I chose a title conforming to the naming conventions for pull requests.

Motivation and Context

Most often developers don't change functionality related to all of Artemis, but only to some modules. Thus, running the whole test-suite for each commit is ineffective. Instead, for pull requests etc. it might be fine to run the reduced test suite for the in-memory DB test pipeline on non-default branches. To ensure everything still works, all tests should be run for every default-branch push.

Description

Matching tests and source code

By determining the module-folders with changed files, the tests for the respective module are executed. For example changing src/main/java/de/tum/cit/aet/artemis/text/service/ABCService.java, all tests within the folder src/main/java/de/tum/cit/aet/artemis/text are executed.

This is a first step and in the future, it might be an idea to extend the reduced test set to modules on which the changed module is dependent. This however, is not that trivial because of transitivity.

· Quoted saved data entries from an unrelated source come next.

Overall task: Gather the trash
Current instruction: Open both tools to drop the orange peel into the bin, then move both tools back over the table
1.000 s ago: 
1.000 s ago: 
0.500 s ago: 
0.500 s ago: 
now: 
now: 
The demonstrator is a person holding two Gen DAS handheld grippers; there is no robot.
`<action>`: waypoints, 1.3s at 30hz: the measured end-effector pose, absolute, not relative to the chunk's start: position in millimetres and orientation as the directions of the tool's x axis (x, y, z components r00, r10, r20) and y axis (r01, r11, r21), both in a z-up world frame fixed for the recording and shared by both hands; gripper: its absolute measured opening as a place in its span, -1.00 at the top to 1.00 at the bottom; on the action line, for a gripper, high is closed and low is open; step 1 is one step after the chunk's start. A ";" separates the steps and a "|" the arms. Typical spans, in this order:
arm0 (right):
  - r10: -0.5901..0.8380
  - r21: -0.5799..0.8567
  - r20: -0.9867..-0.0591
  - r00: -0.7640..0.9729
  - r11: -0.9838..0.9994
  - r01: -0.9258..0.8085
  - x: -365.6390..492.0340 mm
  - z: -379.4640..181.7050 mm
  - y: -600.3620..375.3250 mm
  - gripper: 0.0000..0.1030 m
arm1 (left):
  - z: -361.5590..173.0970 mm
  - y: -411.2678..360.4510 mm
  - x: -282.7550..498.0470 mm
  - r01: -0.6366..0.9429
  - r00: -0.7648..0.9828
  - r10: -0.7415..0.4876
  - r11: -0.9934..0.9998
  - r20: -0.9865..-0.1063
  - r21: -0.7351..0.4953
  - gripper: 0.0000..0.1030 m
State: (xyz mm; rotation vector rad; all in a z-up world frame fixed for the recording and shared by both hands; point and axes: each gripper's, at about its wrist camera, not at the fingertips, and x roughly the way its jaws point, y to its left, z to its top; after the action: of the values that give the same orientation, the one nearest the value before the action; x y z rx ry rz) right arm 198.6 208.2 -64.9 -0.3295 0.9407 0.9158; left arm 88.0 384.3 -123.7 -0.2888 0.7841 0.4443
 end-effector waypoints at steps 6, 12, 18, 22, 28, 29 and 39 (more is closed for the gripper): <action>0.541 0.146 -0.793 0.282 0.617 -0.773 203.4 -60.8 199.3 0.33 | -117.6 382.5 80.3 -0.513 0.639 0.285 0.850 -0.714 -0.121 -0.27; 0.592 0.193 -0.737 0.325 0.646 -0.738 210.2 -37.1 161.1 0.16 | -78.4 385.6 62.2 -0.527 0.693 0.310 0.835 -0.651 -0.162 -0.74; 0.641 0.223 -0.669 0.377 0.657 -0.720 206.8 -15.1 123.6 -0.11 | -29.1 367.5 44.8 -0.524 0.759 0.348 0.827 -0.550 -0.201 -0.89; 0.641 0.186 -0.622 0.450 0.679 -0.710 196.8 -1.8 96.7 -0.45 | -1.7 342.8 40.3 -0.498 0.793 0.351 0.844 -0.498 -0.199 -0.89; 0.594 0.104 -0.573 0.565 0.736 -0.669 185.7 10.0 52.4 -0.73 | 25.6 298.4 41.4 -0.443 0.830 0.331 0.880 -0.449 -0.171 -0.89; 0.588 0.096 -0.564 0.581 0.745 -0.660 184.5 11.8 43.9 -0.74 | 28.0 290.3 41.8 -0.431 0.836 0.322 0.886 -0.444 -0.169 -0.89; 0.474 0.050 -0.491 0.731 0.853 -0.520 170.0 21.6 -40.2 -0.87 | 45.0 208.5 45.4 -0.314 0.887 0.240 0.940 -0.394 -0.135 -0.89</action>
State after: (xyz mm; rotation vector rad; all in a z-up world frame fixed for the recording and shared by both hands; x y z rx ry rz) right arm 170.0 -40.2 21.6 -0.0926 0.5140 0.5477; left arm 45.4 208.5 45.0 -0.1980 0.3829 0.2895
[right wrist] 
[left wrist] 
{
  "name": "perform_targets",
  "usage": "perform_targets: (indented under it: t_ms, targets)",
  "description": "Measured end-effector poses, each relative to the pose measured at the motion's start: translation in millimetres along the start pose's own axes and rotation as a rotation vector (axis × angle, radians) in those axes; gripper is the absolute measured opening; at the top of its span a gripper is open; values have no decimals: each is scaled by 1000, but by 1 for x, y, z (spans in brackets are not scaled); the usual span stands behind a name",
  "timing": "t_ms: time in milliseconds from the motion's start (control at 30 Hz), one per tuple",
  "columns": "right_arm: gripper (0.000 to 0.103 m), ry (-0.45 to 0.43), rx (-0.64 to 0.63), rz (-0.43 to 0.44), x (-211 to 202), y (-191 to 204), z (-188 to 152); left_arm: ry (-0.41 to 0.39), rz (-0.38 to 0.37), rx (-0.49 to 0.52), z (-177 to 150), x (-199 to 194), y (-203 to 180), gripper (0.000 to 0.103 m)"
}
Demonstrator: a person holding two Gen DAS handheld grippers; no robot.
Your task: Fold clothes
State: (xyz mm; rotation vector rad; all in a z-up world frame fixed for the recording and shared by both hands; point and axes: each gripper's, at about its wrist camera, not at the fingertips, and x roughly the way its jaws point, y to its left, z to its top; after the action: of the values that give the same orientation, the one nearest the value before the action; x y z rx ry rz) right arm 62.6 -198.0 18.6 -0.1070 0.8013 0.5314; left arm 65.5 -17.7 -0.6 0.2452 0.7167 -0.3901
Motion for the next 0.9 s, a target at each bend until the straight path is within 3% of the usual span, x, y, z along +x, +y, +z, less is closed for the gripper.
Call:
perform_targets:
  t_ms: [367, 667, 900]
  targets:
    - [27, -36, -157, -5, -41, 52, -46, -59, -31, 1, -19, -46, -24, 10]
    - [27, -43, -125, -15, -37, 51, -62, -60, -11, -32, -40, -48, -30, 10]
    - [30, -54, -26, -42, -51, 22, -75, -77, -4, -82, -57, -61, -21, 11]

Per-Module Coverage Report & Verification

When running a reduced set of tests for specific modules, we might be interested in having per-module reports and validate thresholds per-module. Validating on a module basis is not only more insightful but also required as running a reduced set of tests might lead to reduced coverage metrics causing verification to fail.

Steps for Testing

These testing steps are a bit different and don't involve Artemis.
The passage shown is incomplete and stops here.